In tutta Italia blocchi sulle reti autostradali. Più di 2mila i tir fermi dalle prime ore di questa mattina per la protesta di numerosi autotrasportatori contro il rincaro del gasolio, dei ticket autostradali e dell’Irpef. La Cna-Fita, associazione del trasporto merci, si dissocia. “Dalla mezzanotte di ieri – si legge in una nota diramata dalla sezione di Cremona – ci risulta che in alcuni snodi viari in varie regioni sono stati organizzati blocchi del traffico da parte di autotrasportatori e agricoltori che si riconoscono aderenti al movimento denominato ‘Dignità sociale’. Il fenomeno ricalca per molti aspetti il movimento Forza d’urto, che ha bloccato la Sicilia per alcuni giorni. La Cna-Fita tra le prime associazioni a dissociarsi da proclamazioni di fermo inconsistenti che mirano unicamente a strumentalizzare una disperazione latente per altri scopi, invita gli autotrasportatori a non aderire e soprattutto ritiene opportuno che la presa di distanza sia chiara da parte di tutte le altre associazioni“.

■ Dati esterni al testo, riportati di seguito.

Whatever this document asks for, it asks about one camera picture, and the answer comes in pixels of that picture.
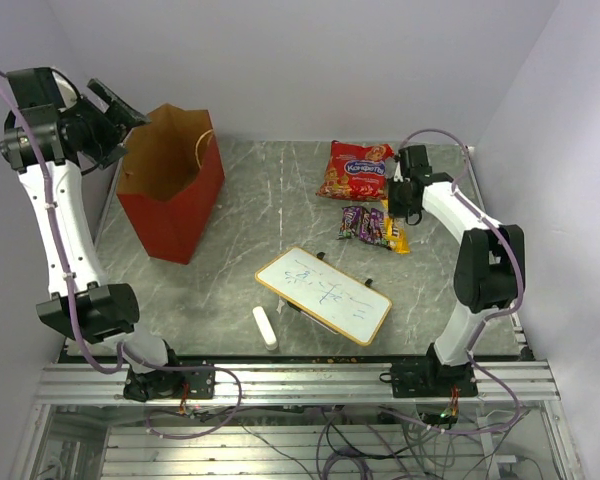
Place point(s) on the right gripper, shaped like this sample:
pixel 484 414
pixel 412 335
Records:
pixel 396 210

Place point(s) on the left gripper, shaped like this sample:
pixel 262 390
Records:
pixel 115 134

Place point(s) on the yellow candy packet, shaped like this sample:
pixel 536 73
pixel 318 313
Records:
pixel 399 241
pixel 388 222

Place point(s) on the purple candy packet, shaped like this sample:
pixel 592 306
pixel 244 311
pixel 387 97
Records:
pixel 350 222
pixel 372 229

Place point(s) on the red candy snack bag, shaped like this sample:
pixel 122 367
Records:
pixel 355 172

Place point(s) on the red paper bag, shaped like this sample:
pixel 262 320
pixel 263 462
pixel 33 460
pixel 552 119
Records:
pixel 170 180

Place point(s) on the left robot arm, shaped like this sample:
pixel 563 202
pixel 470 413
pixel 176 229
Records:
pixel 46 131

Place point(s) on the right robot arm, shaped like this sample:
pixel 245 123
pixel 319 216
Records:
pixel 489 277

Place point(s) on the white marker eraser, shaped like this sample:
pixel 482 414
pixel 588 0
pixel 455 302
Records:
pixel 265 328

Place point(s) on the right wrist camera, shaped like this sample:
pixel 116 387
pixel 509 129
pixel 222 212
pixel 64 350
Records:
pixel 397 176

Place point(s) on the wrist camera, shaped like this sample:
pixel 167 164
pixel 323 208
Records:
pixel 397 176
pixel 68 90

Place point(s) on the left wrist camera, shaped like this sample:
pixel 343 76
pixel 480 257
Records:
pixel 68 90

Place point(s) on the small whiteboard orange frame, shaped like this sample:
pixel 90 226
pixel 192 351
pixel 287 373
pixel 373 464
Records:
pixel 331 297

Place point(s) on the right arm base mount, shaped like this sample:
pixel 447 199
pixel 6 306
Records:
pixel 425 377

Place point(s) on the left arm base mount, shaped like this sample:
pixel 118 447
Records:
pixel 158 384

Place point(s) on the aluminium rail frame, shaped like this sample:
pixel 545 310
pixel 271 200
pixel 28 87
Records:
pixel 232 453

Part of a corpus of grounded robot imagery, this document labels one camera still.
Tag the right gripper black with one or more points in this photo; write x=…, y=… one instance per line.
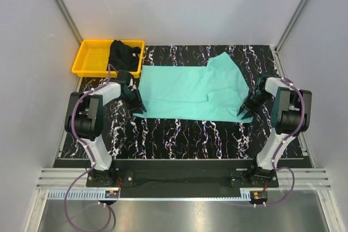
x=252, y=110

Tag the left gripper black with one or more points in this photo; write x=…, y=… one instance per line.
x=138, y=105

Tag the teal t shirt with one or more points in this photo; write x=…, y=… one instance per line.
x=214, y=92

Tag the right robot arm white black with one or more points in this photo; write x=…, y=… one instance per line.
x=290, y=116

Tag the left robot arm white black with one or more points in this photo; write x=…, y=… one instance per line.
x=85, y=117

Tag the black marble pattern mat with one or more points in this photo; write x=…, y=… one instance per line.
x=129, y=137

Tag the black t shirt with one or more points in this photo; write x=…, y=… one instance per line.
x=124, y=57

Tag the yellow plastic bin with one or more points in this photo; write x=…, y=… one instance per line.
x=93, y=54

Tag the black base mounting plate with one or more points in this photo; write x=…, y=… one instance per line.
x=180, y=179

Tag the right small circuit board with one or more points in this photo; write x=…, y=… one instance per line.
x=258, y=197

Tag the small circuit board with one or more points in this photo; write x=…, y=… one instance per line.
x=112, y=194
x=258, y=197

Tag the left small circuit board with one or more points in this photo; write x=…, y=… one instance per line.
x=112, y=194

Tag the aluminium frame rail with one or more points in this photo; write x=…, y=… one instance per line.
x=305, y=178

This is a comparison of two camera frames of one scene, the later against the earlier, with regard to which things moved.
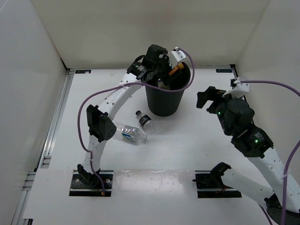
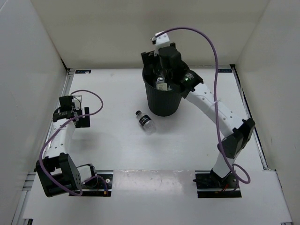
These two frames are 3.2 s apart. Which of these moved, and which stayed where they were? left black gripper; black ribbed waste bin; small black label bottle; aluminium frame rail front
Moved: left black gripper
Stayed: black ribbed waste bin; small black label bottle; aluminium frame rail front
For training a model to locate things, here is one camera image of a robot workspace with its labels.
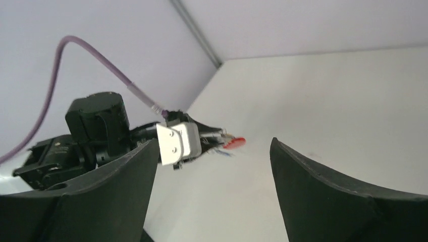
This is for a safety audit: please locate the red tag keyring with chain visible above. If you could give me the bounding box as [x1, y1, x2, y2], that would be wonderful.
[201, 131, 246, 150]

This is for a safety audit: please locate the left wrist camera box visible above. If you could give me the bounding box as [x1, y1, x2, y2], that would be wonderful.
[156, 122, 201, 166]

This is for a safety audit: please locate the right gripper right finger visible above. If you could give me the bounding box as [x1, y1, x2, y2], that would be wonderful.
[270, 138, 427, 241]

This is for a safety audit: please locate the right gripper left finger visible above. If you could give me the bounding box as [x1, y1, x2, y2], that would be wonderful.
[1, 139, 159, 241]

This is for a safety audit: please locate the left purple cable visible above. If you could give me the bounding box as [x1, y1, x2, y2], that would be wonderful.
[0, 35, 170, 165]

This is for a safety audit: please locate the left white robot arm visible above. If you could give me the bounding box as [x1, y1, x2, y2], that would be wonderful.
[12, 92, 157, 190]

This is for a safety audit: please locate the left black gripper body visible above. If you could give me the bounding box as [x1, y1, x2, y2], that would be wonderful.
[167, 110, 223, 170]

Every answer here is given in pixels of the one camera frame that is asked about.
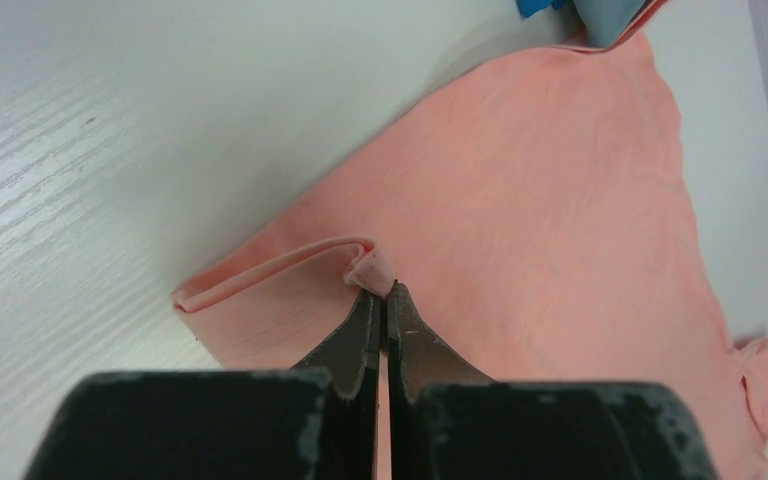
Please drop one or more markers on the salmon pink t shirt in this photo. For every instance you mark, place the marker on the salmon pink t shirt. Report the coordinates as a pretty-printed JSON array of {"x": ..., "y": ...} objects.
[{"x": 536, "y": 210}]

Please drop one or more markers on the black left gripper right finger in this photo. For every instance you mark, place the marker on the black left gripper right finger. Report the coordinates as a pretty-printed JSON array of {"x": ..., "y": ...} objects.
[{"x": 449, "y": 420}]

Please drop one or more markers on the folded grey blue t shirt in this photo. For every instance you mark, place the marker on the folded grey blue t shirt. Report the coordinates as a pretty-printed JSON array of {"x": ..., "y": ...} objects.
[{"x": 605, "y": 20}]

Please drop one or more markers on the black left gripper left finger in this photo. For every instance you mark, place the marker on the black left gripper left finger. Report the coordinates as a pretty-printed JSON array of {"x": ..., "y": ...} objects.
[{"x": 314, "y": 420}]

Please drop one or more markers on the folded bright blue t shirt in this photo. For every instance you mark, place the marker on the folded bright blue t shirt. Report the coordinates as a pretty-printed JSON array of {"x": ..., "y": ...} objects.
[{"x": 528, "y": 8}]

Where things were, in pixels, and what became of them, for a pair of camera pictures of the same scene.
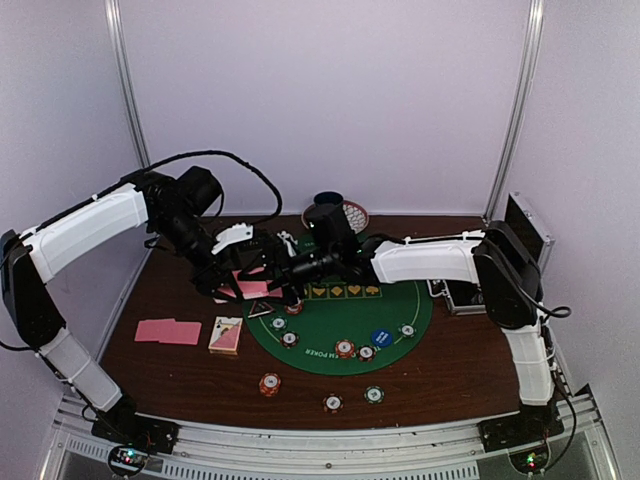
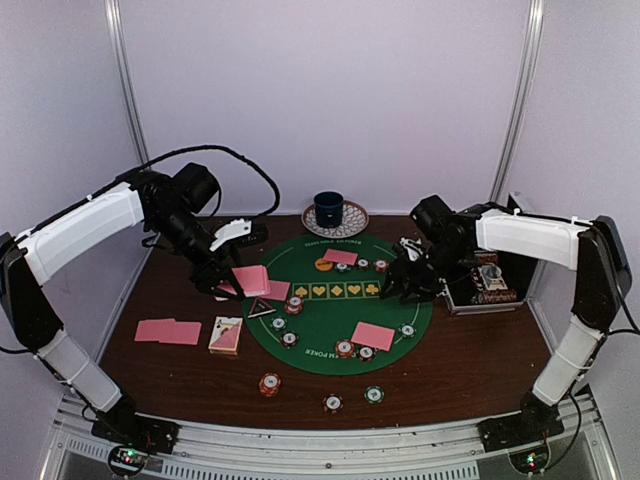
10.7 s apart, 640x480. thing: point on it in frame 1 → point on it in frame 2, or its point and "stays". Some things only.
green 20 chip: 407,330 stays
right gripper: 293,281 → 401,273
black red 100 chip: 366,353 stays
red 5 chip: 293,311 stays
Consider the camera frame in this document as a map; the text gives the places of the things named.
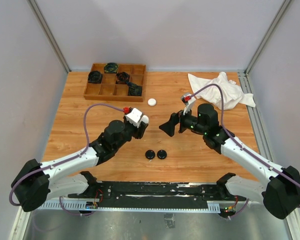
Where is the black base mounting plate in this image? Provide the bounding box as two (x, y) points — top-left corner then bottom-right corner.
(67, 181), (245, 204)

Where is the black earbud charging case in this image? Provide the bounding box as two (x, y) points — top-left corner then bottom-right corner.
(156, 149), (168, 160)

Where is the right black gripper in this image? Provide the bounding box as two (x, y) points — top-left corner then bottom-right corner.
(159, 103), (207, 137)

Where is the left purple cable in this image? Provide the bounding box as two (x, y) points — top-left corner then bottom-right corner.
(8, 103), (127, 217)

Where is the dark rolled fabric top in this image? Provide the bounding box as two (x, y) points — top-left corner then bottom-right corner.
(103, 62), (119, 74)

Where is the dark rolled fabric middle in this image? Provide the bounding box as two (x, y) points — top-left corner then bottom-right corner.
(115, 71), (130, 85)

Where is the dark rolled fabric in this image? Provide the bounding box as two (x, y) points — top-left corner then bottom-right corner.
(87, 70), (103, 84)
(127, 82), (143, 97)
(103, 62), (119, 74)
(115, 71), (130, 85)

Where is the dark rolled fabric far left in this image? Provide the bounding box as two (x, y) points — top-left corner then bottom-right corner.
(87, 70), (103, 84)

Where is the dark rolled fabric bottom right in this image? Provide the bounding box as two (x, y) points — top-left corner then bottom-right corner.
(127, 82), (143, 97)

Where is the white crumpled cloth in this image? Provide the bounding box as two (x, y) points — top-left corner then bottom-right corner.
(188, 72), (256, 110)

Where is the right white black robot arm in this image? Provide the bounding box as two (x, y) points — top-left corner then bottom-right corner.
(159, 103), (300, 220)

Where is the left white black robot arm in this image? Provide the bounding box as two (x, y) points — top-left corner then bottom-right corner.
(11, 120), (149, 212)

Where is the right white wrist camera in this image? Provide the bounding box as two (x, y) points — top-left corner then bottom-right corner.
(180, 92), (196, 115)

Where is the white slotted cable duct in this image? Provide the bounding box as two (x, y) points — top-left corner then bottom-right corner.
(40, 197), (221, 214)

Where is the purple cable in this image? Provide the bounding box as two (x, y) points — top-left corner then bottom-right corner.
(8, 103), (127, 217)
(189, 83), (300, 209)

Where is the wooden compartment tray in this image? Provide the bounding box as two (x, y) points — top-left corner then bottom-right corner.
(83, 62), (147, 102)

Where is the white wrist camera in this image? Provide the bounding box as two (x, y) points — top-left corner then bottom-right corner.
(180, 92), (196, 115)
(123, 107), (145, 127)

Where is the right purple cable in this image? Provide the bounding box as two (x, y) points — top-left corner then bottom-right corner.
(189, 83), (300, 209)

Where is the white round case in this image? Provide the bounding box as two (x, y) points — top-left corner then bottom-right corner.
(141, 115), (150, 124)
(147, 98), (157, 107)

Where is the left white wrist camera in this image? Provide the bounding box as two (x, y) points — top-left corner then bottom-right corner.
(123, 107), (145, 127)

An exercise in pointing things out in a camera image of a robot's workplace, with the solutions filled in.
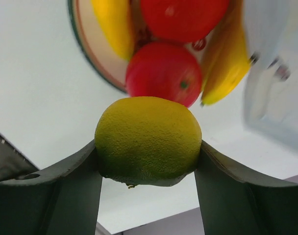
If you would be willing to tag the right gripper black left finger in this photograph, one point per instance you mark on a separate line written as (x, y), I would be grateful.
(62, 199)

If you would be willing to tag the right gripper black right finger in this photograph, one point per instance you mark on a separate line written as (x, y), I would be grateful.
(237, 200)

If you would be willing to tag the green fake fruit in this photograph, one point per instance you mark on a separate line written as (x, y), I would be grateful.
(147, 141)

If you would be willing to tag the light blue plastic bag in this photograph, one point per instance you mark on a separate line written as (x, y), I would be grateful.
(271, 92)

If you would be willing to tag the yellow fake lemon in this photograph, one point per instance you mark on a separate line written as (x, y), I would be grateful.
(226, 60)

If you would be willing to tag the red fake pepper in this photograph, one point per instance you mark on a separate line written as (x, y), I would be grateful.
(166, 71)

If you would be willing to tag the red fake apple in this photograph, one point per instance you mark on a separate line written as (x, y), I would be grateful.
(182, 20)

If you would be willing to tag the yellow fake banana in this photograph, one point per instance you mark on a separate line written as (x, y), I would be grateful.
(115, 20)

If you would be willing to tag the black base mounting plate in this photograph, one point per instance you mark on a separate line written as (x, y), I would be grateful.
(13, 163)

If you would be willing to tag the white plate with red characters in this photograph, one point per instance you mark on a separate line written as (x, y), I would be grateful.
(94, 45)

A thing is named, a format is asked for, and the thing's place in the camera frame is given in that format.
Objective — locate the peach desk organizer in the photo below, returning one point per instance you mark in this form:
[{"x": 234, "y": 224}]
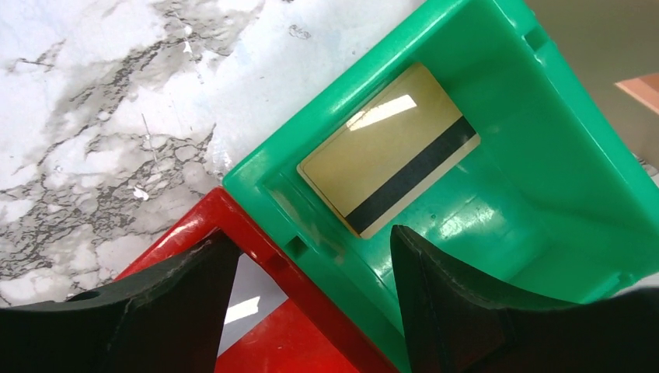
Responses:
[{"x": 644, "y": 89}]

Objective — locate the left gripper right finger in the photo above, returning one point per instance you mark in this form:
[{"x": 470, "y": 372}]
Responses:
[{"x": 457, "y": 318}]

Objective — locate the red plastic bin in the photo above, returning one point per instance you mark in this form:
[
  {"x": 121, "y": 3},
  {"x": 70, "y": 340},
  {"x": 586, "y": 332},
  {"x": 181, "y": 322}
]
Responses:
[{"x": 306, "y": 333}]

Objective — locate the silver card with stripe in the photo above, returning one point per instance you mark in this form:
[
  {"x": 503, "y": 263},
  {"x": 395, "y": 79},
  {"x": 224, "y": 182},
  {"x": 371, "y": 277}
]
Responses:
[{"x": 254, "y": 296}]

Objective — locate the green plastic bin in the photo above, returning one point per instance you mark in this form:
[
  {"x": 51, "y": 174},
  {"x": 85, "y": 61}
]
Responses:
[{"x": 550, "y": 201}]

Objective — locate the gold card with stripe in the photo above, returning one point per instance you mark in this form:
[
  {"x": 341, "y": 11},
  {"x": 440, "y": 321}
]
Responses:
[{"x": 392, "y": 150}]

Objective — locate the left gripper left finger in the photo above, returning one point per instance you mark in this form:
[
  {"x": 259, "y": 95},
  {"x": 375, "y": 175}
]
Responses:
[{"x": 168, "y": 317}]

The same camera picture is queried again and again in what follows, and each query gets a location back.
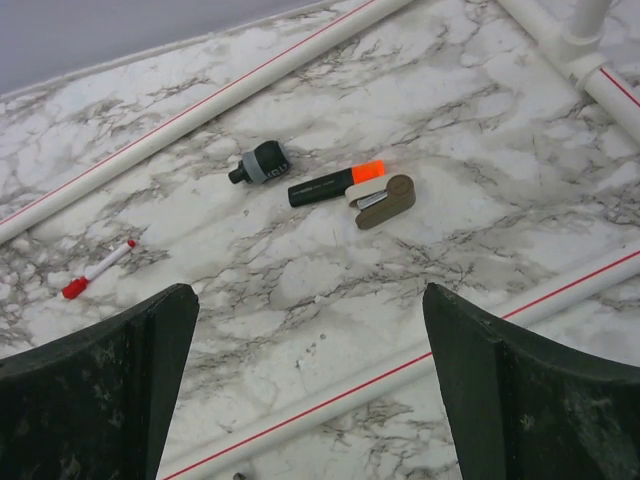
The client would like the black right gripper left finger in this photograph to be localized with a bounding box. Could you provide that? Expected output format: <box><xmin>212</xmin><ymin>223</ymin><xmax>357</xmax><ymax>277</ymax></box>
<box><xmin>1</xmin><ymin>284</ymin><xmax>199</xmax><ymax>479</ymax></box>

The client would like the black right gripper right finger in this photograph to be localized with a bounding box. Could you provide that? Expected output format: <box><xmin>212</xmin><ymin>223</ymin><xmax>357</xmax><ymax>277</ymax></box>
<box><xmin>422</xmin><ymin>283</ymin><xmax>639</xmax><ymax>479</ymax></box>

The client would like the red white marker pen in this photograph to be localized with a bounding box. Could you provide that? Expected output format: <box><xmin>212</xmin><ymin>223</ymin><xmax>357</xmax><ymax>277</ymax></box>
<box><xmin>62</xmin><ymin>239</ymin><xmax>137</xmax><ymax>300</ymax></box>

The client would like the black orange highlighter marker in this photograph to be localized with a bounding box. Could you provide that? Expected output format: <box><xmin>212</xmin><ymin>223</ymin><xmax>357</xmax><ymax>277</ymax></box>
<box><xmin>288</xmin><ymin>160</ymin><xmax>386</xmax><ymax>208</ymax></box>

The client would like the white PVC pipe frame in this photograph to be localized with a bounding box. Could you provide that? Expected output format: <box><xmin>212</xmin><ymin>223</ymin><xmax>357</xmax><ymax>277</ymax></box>
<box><xmin>1</xmin><ymin>1</ymin><xmax>639</xmax><ymax>479</ymax></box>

In queste ore – va avanti il comunicato – la prima preoccupazione è per chi si sta trovando di fronte ad azioni violente che mettono a rischio l’incolumità di chi si trova per strada a lavorare. Ci risulta la presenza di frange estreme che stanno dando vita a tafferugli e scontri. La Cna-Fita invita quindi le forze dell’ordine al massimo controllo possibile per evitare incidenti. E’ chiaro che nonostante il Governo abbia dimostrato di voler risolvere questioni che si trascinano da troppo tempo, vi è qualche professionista dei fermi che cavalca la disperazione degli autotrasportatori per ragioni d’opportunità. Confidiamo nel Governo affinché sappia in futuro distinguere tra questi tribuni dell’ultima ora e chi cerca di lavorare fattivamente a soluzioni concrete“.